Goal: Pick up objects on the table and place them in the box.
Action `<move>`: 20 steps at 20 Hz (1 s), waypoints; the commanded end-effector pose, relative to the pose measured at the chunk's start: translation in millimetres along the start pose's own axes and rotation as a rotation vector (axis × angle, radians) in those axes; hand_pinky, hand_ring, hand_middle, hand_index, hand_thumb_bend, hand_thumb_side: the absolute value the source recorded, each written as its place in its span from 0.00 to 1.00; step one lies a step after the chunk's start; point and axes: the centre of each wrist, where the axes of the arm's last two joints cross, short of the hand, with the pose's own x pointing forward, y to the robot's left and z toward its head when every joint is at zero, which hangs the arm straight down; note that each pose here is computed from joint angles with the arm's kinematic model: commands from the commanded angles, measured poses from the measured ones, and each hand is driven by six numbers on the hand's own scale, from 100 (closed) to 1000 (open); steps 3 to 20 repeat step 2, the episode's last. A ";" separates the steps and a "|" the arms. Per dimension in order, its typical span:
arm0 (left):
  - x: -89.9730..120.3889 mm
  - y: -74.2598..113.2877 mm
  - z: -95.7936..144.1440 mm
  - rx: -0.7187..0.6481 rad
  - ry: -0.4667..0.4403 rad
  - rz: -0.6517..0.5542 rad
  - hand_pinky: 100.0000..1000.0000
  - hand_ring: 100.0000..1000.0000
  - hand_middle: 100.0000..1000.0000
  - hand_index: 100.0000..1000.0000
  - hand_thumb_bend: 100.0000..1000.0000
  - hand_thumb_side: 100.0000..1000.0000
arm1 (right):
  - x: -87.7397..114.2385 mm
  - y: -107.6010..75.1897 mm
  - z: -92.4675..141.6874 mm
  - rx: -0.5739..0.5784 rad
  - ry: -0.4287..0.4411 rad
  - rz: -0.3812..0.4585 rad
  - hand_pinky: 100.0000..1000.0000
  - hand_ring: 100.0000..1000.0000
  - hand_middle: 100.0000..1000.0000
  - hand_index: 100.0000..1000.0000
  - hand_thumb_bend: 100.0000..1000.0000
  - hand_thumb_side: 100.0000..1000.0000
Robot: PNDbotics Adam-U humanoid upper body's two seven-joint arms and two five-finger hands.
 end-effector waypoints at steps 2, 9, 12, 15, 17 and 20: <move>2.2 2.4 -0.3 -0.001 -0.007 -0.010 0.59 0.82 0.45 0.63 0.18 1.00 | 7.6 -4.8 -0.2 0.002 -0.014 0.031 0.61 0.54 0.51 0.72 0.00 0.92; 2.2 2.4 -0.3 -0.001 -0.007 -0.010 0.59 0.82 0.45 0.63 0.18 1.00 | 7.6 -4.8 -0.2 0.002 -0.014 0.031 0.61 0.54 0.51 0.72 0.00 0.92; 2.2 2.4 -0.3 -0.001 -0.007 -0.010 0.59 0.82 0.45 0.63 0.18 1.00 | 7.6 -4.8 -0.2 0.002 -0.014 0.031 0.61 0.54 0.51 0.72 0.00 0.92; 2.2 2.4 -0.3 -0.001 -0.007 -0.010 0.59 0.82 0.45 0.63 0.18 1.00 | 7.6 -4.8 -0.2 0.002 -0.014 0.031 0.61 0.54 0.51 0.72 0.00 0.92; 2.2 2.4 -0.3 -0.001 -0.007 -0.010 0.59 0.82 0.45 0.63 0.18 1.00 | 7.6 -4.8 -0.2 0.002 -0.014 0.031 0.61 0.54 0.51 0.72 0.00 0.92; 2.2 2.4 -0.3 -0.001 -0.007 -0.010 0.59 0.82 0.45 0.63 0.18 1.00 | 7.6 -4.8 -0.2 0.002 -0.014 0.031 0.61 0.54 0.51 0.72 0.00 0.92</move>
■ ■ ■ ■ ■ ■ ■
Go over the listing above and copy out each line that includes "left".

**Answer box:**
Action `<move>`: 20 steps at 20 Hz (1 s), waypoints; the commanded end-effector pose, relative to the pose measured at the chunk's start: translation in millimetres along the start pose's own axes and rotation as a rotation vector (axis × angle, radians) in those axes; hand_pinky, hand_ring, hand_middle, hand_index, hand_thumb_bend, hand_thumb_side: the absolute value the source recorded, each written as its place in its span from 0.00 to 1.00; step one lies a step after the chunk's start; point and axes: the centre of each wrist, where the axes of the arm's last two joints cross, short of the hand, with the pose's own x pointing forward, y to the robot's left and z toward its head when every joint is at zero, which hangs the arm straight down; note that each pose here is computed from joint angles with the arm's kinematic model: commands from the commanded angles, measured poses from the measured ones, and each hand is driven by six numbers on the hand's own scale, from 100 (closed) to 1000 (open); steps 3 to 20 repeat step 2, the episode's last. A ";" separates the steps and a "|" the arms. Per dimension in order, its typical span:
arm0 (left):

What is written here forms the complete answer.